◆ **PROBLEM DETAILS**
The exercise asks you to copy every line below in which "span" appears.

◆ **DATA BELOW**
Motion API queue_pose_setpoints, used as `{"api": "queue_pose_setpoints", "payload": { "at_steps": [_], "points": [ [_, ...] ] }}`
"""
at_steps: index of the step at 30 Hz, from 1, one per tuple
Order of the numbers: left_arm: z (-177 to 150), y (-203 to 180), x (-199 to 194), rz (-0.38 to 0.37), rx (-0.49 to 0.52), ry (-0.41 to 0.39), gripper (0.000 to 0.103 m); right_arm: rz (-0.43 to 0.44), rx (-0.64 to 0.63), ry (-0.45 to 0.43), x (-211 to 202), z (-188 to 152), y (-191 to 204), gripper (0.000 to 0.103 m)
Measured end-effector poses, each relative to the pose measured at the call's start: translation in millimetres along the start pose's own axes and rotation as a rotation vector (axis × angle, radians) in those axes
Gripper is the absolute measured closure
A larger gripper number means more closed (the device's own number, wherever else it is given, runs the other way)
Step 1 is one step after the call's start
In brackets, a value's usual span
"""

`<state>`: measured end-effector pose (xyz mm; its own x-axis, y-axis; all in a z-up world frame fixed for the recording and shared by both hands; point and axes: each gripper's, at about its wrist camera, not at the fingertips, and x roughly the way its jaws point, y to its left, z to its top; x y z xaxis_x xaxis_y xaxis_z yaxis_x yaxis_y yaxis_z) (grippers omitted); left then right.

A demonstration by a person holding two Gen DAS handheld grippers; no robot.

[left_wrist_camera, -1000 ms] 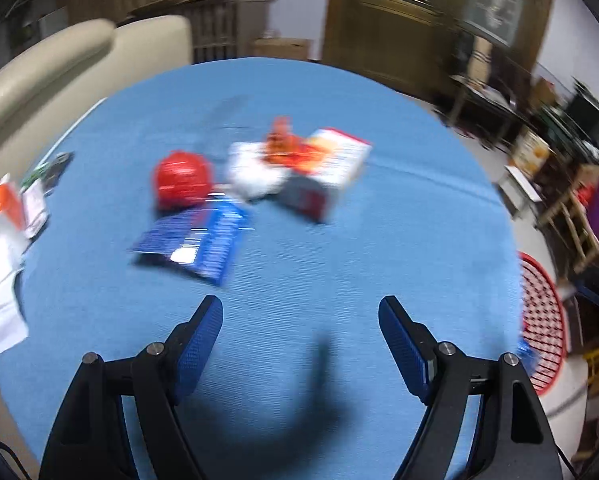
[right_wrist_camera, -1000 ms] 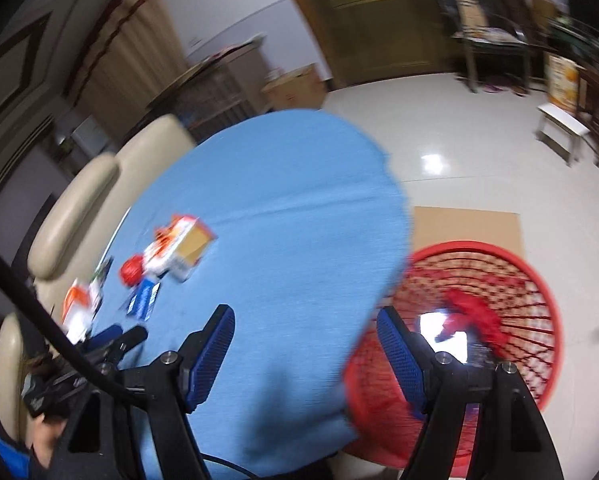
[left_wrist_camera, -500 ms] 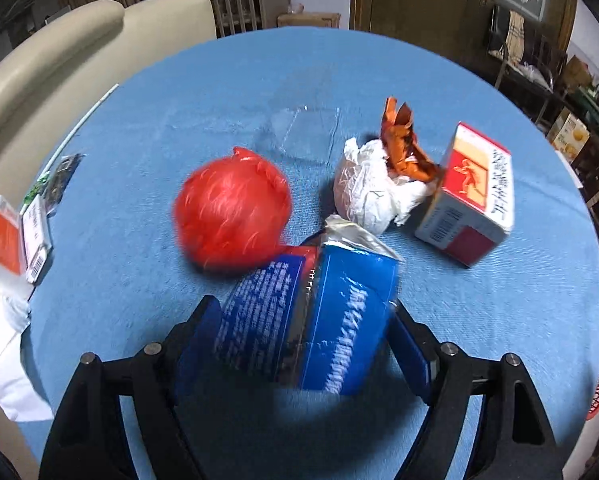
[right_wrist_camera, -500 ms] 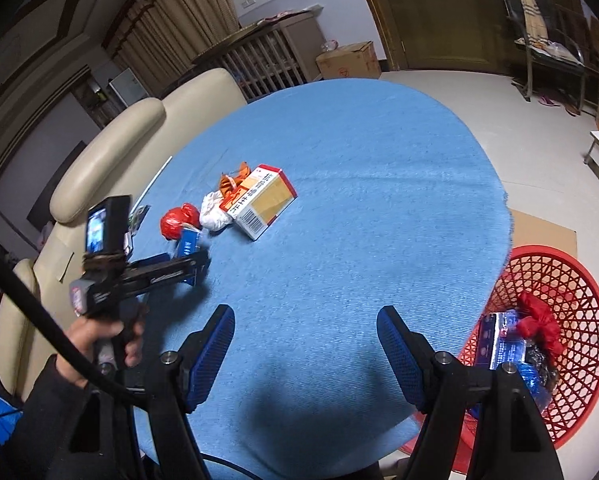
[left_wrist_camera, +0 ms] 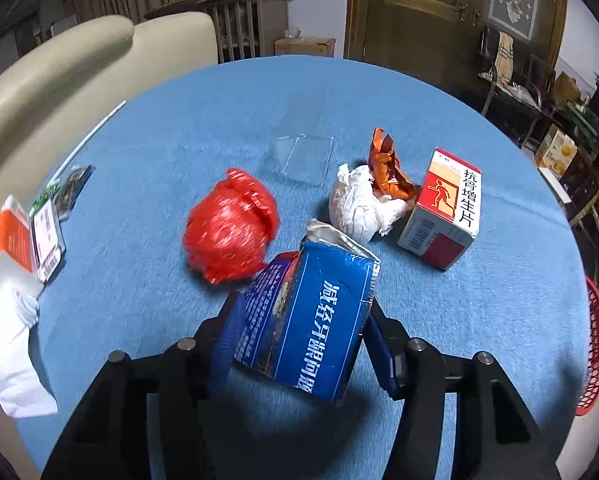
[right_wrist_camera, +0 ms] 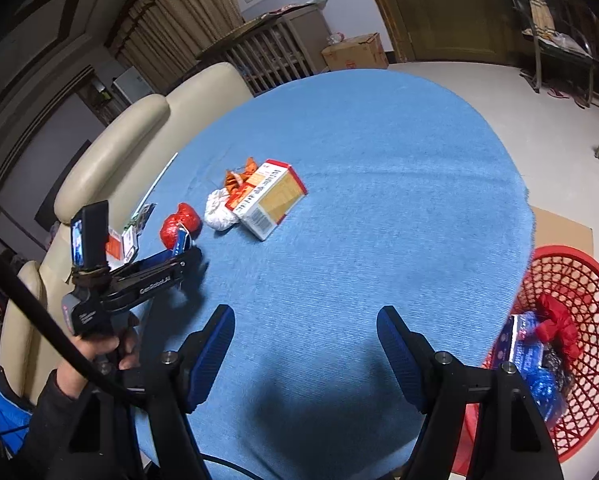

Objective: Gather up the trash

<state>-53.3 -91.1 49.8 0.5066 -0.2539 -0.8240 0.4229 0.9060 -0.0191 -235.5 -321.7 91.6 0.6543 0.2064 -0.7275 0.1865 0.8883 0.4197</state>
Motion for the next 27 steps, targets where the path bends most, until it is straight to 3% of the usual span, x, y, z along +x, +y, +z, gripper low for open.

◆ **OUTPUT**
In brackets, a value's usual span
Motion for the next 27 steps, targets where the path bends most, until it is straight to 3% of the usual span, x, y, z along +x, +y, +z, gripper low for open.

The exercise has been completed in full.